# The task
The entries below should be set down again exactly, with every picture left out.

# Information shown
▬▬▬
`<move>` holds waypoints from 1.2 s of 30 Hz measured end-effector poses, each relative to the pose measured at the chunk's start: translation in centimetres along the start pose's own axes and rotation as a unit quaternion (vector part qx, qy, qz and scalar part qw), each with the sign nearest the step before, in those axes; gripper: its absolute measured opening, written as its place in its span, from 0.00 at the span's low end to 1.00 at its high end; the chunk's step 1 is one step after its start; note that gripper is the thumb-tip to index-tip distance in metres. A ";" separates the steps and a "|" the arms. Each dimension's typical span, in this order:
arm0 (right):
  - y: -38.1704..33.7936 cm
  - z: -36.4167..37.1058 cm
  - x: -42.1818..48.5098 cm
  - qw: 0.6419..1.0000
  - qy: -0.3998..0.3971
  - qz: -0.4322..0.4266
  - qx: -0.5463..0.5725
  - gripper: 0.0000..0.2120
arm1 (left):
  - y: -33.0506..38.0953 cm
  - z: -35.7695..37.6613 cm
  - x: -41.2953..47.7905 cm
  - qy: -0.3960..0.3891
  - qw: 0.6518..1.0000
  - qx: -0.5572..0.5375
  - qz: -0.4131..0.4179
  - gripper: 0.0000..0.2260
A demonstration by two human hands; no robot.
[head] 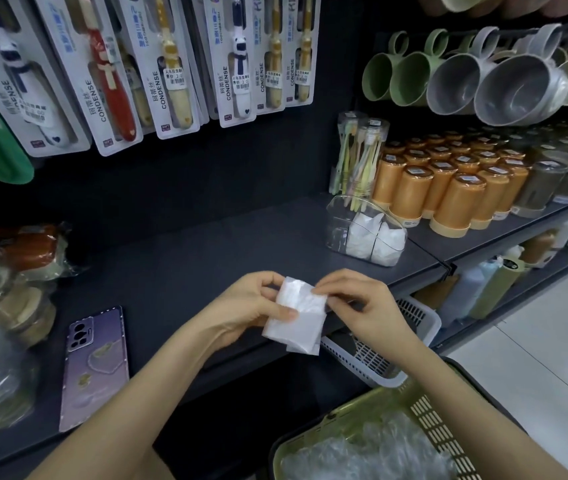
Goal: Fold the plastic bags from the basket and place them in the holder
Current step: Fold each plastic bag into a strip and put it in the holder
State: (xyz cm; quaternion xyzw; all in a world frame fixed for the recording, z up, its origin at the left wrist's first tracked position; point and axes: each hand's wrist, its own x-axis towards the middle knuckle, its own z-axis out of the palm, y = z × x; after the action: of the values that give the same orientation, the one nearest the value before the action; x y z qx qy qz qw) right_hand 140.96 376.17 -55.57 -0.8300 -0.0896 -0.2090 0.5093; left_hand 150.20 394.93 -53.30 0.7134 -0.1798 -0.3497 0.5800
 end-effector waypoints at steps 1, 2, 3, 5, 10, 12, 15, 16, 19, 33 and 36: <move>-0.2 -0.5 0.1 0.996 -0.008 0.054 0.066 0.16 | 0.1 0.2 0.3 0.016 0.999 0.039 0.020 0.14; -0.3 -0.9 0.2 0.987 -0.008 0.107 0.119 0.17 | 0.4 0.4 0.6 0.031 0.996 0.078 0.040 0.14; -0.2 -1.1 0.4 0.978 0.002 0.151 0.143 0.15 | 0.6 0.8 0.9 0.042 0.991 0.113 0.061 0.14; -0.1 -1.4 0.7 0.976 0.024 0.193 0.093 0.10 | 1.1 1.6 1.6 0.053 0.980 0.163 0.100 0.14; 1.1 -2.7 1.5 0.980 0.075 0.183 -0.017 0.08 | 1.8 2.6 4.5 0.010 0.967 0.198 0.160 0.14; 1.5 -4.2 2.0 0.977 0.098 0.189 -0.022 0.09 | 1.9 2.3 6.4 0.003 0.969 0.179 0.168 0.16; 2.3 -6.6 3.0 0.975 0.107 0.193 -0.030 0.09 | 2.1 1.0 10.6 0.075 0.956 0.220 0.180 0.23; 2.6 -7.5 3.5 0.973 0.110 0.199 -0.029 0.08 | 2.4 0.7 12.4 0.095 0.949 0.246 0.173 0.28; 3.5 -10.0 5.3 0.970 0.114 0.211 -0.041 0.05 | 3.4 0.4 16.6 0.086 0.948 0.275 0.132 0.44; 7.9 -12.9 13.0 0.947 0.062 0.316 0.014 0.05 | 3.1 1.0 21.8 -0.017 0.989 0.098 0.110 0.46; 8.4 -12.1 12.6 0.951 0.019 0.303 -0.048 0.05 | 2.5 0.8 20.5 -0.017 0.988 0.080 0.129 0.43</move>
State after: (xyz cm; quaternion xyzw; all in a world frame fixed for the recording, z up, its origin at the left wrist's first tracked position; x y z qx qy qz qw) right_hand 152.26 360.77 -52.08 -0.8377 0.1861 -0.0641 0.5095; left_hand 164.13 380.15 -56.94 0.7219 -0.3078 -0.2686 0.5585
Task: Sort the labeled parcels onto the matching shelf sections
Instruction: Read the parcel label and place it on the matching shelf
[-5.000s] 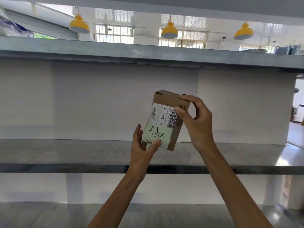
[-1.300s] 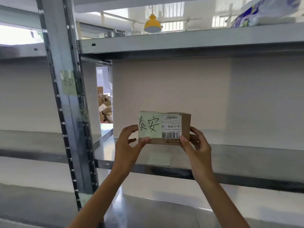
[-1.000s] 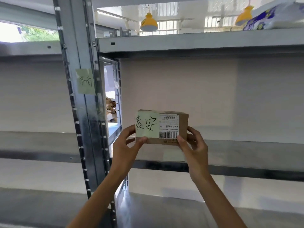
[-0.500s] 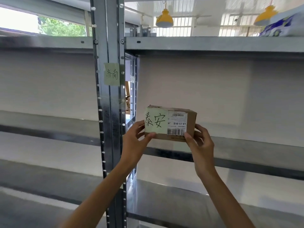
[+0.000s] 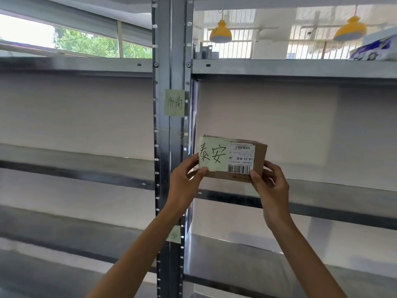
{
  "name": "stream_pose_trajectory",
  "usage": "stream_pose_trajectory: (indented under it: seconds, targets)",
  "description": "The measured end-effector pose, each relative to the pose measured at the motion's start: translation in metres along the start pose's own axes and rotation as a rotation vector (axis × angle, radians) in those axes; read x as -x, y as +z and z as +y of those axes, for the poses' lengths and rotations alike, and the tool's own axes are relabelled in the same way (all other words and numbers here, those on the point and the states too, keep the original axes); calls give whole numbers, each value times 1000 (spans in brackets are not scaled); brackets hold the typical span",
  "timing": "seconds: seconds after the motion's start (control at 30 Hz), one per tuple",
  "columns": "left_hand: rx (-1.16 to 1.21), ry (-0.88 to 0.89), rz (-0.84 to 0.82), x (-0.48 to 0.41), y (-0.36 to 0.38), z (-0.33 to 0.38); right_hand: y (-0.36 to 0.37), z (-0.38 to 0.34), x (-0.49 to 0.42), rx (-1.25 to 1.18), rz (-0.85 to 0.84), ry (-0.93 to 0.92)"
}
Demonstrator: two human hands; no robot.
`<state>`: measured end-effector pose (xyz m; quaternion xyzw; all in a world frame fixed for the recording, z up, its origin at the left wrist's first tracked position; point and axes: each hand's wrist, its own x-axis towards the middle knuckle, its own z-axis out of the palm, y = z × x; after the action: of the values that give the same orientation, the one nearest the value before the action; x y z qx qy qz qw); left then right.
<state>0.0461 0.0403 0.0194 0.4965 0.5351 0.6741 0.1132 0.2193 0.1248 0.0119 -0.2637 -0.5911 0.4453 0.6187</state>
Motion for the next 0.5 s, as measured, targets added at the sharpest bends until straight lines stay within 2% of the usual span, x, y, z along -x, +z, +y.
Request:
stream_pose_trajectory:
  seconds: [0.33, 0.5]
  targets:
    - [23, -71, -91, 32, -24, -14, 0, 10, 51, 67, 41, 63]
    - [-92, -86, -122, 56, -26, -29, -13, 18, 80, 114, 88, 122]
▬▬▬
# Response to this exercise
`<move>` holds waypoints from 1.2 s of 30 Hz measured end-effector poses, each relative to the pose measured at the chunk's start: translation in centimetres along the start pose's own axes and rotation as a unit quaternion (vector part qx, qy, qz and scalar part qw), each with the sign nearest the step before, in those axes; gripper: its absolute measured opening, written as its place in its span, from 0.00 at the span's low end to 1.00 at its high end; the chunk's step 1 is one step after its start; note that gripper is the thumb-tip to index-tip distance in metres. A ";" separates the steps and a "|" the arms. Each dimension's typical span, in this order:
arm0 (right):
  - y: -38.1704..33.7936 cm
  - z: -36.4167..37.1058 cm
  - x: -42.1818..48.5098 cm
  - qw: 0.6419..1.0000
  - qy: -0.3998..0.3971
  - qz: -0.4322..0.4266
  - qx: -0.5463..0.5725
  - gripper: 0.0000..0.2120
arm1 (left):
  - y: -33.0506..38.0953 cm
  - z: -35.7695..37.6613 cm
  - x: -41.2953..47.7905 cm
  - qy: -0.3960..0.3891
  - qw: 0.6518..1.0000
  - qx: -0.5572..0.5375
  - qz: -0.4131..0.4179
  - gripper: 0.0000..0.2260
A demonstration by two human hands; no robot.
[head] 
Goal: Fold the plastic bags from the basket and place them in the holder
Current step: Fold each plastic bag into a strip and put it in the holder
State: (xyz cm; quaternion xyzw; all in a world frame fixed for the recording, z up, its origin at the left wrist's first tracked position; point and axes: each hand's wrist, its own x-axis towards the middle knuckle, its own z-axis out of the palm, y = z × x; after the action: of the values that give the same orientation, the one nearest the value before the action; x y z qx qy qz qw) right_hand 140.96 376.17 -55.57 -0.8300 -0.0896 -0.2090 0.5093; left_hand 150.20 394.93 -53.30 0.7134 -0.1798 -0.3497 0.5800
 end-effector waypoints at steps 1, 2, 3, 5, 10, 12, 15, 16, 19, 33 and 36: <move>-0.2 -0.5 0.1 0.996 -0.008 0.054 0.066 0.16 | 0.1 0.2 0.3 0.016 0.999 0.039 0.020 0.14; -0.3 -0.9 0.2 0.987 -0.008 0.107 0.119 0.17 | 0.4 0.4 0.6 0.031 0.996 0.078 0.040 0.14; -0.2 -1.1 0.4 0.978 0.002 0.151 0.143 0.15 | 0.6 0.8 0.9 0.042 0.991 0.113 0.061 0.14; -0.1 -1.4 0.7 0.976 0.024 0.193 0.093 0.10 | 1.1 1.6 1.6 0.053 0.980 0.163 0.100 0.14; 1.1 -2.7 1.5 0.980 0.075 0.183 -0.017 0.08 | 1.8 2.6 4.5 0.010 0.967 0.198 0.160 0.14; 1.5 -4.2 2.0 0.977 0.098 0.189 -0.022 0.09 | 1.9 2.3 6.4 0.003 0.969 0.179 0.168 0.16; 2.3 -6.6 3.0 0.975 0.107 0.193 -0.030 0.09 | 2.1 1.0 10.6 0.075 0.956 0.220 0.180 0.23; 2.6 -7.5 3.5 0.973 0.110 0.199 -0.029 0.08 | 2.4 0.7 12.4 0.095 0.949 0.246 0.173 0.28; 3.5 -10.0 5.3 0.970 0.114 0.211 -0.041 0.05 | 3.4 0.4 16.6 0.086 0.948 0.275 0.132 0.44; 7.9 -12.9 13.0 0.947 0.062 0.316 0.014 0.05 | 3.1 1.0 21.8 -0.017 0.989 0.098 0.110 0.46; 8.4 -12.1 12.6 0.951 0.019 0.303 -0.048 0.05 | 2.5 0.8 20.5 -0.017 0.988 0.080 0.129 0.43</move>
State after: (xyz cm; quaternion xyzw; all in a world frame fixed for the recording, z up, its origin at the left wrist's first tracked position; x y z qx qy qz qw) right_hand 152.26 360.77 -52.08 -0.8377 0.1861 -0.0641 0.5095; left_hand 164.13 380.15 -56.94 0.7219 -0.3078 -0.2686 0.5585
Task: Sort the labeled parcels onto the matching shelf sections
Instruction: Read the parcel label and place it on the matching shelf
[-5.000s] 
[-1.300s] 
[-1.000s] 
[-0.500s] 
[+0.000s] 
{
  "name": "stream_pose_trajectory",
  "usage": "stream_pose_trajectory: (indented under it: seconds, targets)",
  "description": "The measured end-effector pose, each relative to the pose measured at the motion's start: translation in metres along the start pose's own axes and rotation as a rotation vector (axis × angle, radians) in those axes; read x as -x, y as +z and z as +y of those axes, for the poses' lengths and rotations alike, and the tool's own axes are relabelled in the same way (all other words and numbers here, those on the point and the states too, keep the original axes); calls give whole numbers, each value times 1000 (spans in brackets are not scaled); brackets hold the typical span",
  "timing": "seconds: seconds after the motion's start (control at 30 Hz), one per tuple",
  "columns": "left_hand: rx (-1.16 to 1.21), ry (-0.88 to 0.89), rz (-0.84 to 0.82), x (-0.48 to 0.41), y (-0.36 to 0.38), z (-0.33 to 0.38); right_hand: y (-0.36 to 0.37), z (-0.38 to 0.34), x (-0.49 to 0.42), rx (-1.25 to 1.18), rz (-0.85 to 0.84), ry (-0.93 to 0.92)"
}
Demonstrator: two human hands; no robot.
`<state>`: measured end-effector pose (xyz m; quaternion xyzw; all in a world frame fixed for the recording, z up, its origin at the left wrist's first tracked position; point and axes: each hand's wrist, its own x-axis towards the middle knuckle, its own z-axis out of the palm, y = z × x; after the action: of the values that give the same orientation, the one nearest the value before the action; x y z qx qy qz qw); left then right.
<state>0.0461 0.0403 0.0194 0.4965 0.5351 0.6741 0.1132 0.2193 0.1248 0.0119 -0.2637 -0.5911 0.4453 0.6187</state>
Motion for the next 0.5 s, as measured, targets added at the sharpest bends until straight lines stay within 2% of the usual span, x, y, z along -x, +z, +y.
Request:
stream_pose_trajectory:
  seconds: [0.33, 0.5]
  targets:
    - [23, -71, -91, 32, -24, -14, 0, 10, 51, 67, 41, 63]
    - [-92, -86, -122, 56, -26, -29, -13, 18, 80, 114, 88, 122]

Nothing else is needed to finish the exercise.